Discover how you can reduce in-app stutters, first launch times, and new level load times when you generate your GPU binaries entirely at project build time with offline compilation. We'll also show you how to improve total compile time and binary size for larger GPU programs using the "Optimize for size" compiler option.
♪ ♪ Hello and welcome. I'm Galo Avila, engineering manager in GPU Software. In this session, Eylon and I are excited to share how you can improve your app's GPU binary generation with Metal 3. First, I'll describe how offline compilation can help you reduce in app stutters, first launch, and new level load times. Then Eylon will explain how you can use the optimize for size compiler option, to tune code expanding transformations and improve your compile times.
Offline compilation lets you move GPU binary generation to project build time. To fully understand the benefits adoption can bring to your Metal application, I'll start by reviewing the ways in which you can already generate a GPU binary. In your Metal app, GPU binary generation happens both at build time and runtime. For example, suppose you instantiate a metal library from source. This generates at app runtime Apple's Intermediate Representation, also known as AIR. This can be a CPU intensive operation, which you can move to app build time by pre-compiling your source to a Metal library, and instantiating from a file instead. Once your Metal library is in memory, creating a Pipeline State Descriptor containing state and functions is a lightweight operation. Until you create your pipeline state object, which can be another CPU intensive operation, where just-in-time GPU binary generation takes place.
Since GPU binary generation at runtime can be a CPU intensive operation, Metal helps you speed up pipeline state object creation. When you instantiate a PSO, Metal stores your GPU binaries in its file system cache. And every time a new PSO is created, any newly generated functions are added. So any previously generated binaries that are referenced will be loaded from the cache.
Metal also lets you explicitly control when and where GPU binaries are cached using Binary Archives. Simply use a PSO descriptor to cache a GPU binary in an archive, as many times as you need. Then your PSO creation becomes a lightweight operation. Binary archives enable more flexible caching, but they still have to be generated at runtime. In many cases, what you really want is to generate those archives at build time, and now you finally can. With offline binary generation, you specify a new artifact at project build time called Metal pipelines script, along with Metal source or a Metal library. A pipelines script is your compiler toolchain equivalent to a collection of pipeline descriptors in the API. The output of your compilation process is a binary archive. No further GPU code generation takes place at app runtime. Merely load your binary archive built offline to accelerate your PSO creation.
Offline compilation benefits your app by reducing runtime CPU overhead, which is at the core of what makes Metal a low level API. Further, adoption can improve your app's experience in two noticeable ways. First launch and new level load times can become dramatically faster, potentially resulting in greater engagement and interaction. Stutters or frame rate drops, due to runtime compilation can be removed at last, without the memory or CPU cost of pre-warming frames. I'll explore these benefits in more detail next.
Here you have your traditional app runtime binary generation.

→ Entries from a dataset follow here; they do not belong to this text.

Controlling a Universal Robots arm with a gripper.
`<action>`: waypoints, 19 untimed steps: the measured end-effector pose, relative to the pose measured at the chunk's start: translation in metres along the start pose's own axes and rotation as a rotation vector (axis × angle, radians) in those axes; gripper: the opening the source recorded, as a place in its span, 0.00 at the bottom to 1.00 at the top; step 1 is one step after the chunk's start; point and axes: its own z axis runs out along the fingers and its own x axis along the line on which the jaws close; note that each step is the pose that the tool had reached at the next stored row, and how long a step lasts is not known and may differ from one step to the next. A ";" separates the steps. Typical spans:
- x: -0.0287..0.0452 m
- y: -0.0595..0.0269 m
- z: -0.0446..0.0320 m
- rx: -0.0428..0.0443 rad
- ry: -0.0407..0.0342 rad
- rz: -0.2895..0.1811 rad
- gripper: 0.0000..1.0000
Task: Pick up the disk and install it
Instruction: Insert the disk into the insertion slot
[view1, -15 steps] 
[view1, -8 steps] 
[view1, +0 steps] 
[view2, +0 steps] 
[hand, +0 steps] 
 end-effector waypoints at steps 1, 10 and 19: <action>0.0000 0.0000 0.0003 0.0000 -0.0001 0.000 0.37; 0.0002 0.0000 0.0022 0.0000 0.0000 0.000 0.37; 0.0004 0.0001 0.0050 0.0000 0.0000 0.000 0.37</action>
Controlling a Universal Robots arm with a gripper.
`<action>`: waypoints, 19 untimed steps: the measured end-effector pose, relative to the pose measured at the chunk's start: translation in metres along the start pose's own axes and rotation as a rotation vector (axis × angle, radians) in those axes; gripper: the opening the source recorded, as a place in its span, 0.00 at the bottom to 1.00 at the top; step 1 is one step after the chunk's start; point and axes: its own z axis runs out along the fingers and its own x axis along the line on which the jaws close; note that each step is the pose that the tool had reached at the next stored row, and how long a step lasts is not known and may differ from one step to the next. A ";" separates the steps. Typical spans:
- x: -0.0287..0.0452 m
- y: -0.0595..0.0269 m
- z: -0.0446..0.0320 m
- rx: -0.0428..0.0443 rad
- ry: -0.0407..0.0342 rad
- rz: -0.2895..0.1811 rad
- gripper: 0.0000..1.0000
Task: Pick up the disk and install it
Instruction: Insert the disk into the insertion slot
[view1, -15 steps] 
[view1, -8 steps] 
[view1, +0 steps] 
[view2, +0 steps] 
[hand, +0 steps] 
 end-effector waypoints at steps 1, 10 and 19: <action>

In this example, your app spends roughly 2/3 of its time compiling GPU binaries behind a loading screen, before you can begin interacting with it. But with offline compilation your runtime shader generation moves to app build time, PSO creation happens in a fraction of the time, and you are able to interact with your app sooner instead of idling away at a load screen.
Offline compilation also helps to reduce stutters. With traditional runtime binary generation, you may have too many pipeline states to create at load time, so you might instead be creating some just-in-time. And when that happens, you may experience frame drops caused by compilation temporarily interrupting your command encoding.

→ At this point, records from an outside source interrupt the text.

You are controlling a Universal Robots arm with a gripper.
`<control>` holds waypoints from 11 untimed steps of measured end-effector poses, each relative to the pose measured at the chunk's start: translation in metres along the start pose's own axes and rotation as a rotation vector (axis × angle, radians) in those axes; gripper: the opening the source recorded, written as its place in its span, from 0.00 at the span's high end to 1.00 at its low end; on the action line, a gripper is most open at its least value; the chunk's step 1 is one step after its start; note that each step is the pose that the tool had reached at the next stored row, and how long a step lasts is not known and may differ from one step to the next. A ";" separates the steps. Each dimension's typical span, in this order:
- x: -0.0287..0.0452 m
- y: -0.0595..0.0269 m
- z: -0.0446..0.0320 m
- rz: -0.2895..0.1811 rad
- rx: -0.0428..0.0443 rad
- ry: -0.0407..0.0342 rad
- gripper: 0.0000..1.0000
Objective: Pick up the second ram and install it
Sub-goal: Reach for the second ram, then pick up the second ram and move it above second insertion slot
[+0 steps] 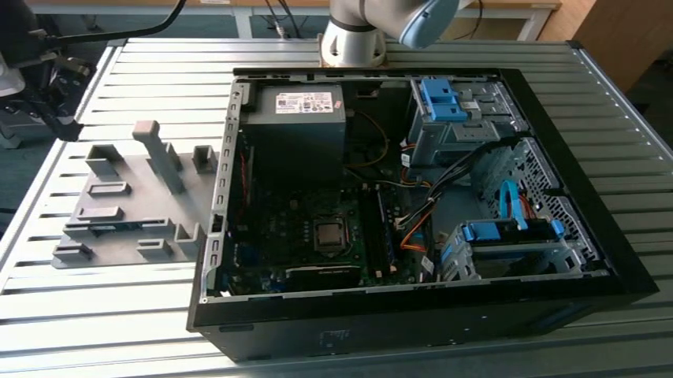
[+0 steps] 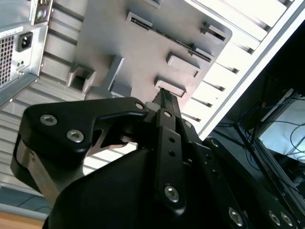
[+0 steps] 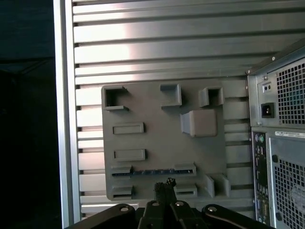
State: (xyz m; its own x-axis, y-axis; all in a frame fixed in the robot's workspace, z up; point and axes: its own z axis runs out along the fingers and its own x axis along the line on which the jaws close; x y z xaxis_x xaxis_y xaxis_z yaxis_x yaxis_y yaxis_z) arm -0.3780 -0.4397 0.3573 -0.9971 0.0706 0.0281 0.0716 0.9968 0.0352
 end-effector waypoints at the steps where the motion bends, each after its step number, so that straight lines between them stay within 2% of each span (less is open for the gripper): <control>1: 0.0001 -0.0001 0.0000 0.000 0.0000 0.0000 0.89; 11: 0.0005 -0.0001 0.0000 0.000 0.0000 0.0000 0.89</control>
State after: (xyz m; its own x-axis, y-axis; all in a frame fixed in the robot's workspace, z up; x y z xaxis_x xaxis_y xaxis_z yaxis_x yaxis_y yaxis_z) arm -0.3785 -0.4397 0.3573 -0.9971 0.0705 0.0281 0.0715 0.9968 0.0352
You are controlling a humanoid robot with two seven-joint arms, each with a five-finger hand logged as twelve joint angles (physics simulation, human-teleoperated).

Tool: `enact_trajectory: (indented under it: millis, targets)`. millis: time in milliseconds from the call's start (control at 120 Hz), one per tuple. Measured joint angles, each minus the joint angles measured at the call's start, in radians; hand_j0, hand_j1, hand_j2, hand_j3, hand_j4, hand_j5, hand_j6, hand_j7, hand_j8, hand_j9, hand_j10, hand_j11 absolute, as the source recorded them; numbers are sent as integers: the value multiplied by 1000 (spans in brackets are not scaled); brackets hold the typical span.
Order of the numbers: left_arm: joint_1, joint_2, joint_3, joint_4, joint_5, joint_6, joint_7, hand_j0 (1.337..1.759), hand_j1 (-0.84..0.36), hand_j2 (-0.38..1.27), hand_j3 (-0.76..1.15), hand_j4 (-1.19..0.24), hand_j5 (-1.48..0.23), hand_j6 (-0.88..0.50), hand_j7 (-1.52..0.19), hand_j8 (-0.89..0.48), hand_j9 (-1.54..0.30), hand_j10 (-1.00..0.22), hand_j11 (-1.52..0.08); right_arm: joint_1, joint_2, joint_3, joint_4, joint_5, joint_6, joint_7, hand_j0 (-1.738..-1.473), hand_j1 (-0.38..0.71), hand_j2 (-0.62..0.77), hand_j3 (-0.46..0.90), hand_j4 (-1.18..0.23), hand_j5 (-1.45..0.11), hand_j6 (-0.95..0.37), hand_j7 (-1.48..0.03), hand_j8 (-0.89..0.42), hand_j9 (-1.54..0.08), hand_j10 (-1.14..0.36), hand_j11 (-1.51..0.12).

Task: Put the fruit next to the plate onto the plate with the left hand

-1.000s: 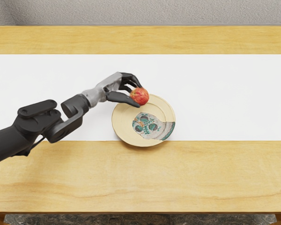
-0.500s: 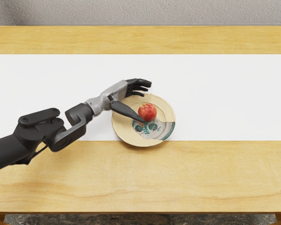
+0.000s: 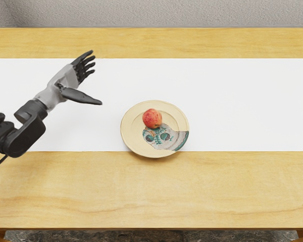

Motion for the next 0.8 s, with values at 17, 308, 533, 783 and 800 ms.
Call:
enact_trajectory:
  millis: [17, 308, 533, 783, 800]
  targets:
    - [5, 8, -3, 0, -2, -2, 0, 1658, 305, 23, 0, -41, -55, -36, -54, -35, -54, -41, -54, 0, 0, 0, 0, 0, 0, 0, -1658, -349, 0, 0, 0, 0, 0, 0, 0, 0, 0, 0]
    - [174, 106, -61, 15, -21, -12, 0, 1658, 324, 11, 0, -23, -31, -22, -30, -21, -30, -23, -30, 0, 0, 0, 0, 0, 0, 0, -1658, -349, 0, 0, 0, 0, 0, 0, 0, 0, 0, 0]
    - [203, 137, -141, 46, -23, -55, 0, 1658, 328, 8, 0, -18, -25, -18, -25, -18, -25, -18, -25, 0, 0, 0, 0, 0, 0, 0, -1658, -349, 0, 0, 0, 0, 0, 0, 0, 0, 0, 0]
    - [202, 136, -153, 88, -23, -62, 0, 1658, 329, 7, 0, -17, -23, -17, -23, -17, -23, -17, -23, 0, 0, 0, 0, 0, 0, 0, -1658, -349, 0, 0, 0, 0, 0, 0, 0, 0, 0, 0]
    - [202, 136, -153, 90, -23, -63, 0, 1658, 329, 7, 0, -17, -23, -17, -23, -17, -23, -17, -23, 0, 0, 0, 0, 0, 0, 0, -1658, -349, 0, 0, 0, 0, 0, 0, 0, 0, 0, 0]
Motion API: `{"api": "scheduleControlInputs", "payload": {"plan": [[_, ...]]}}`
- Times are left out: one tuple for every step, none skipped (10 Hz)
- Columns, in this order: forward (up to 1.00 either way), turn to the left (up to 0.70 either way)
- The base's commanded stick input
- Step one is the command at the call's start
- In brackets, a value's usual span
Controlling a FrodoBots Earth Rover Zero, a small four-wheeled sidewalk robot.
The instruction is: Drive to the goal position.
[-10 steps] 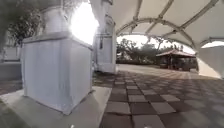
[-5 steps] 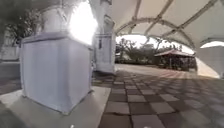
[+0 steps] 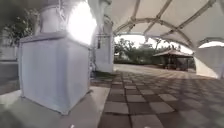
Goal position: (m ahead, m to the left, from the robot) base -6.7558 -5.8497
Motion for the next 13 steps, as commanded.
{"api": "scheduleControlInputs", "payload": {"plan": [[0.0,-0.7],[0.0,-0.7],[0.0,-0.7],[0.0,-0.7],[0.0,-0.7],[0.0,-0.7],[0.0,-0.7],[0.0,-0.7],[0.0,-0.7],[0.0,-0.7],[0.0,-0.7],[0.0,-0.7],[0.0,-0.7]]}}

Offline compilation removes those pesky bubbles, because you can compile many more shaders at app build time. Next, I will share a new developer workflow to help you harness the benefits of offline compilation.
In the following workflow you'll learn how to use new toolchain features to build GPU binaries offline. I'll show you how to generate your new pipelines script input artifact. Then, how to invoke the toolchain to generate a GPU binary. A pipelines script artifact is a JSON formatted description of one or more API pipeline state descriptors and can be generated in many ways. For example, author them in your favorite JSON editor, or Harvest them from binary archives serialized during development and testing. Here you have a snippet of Metal code that generates a render pipeline descriptor with state and functions and its equivalent JSON representation. First, your API metal library file is specified as a libraries path property. Then your API render descriptor function names as render pipelines properties. Lastly, other pipeline state, like raster_sample_count or pixel formats, are also captured as script properties. Look for further JSON schema details in Metal's developer documentation.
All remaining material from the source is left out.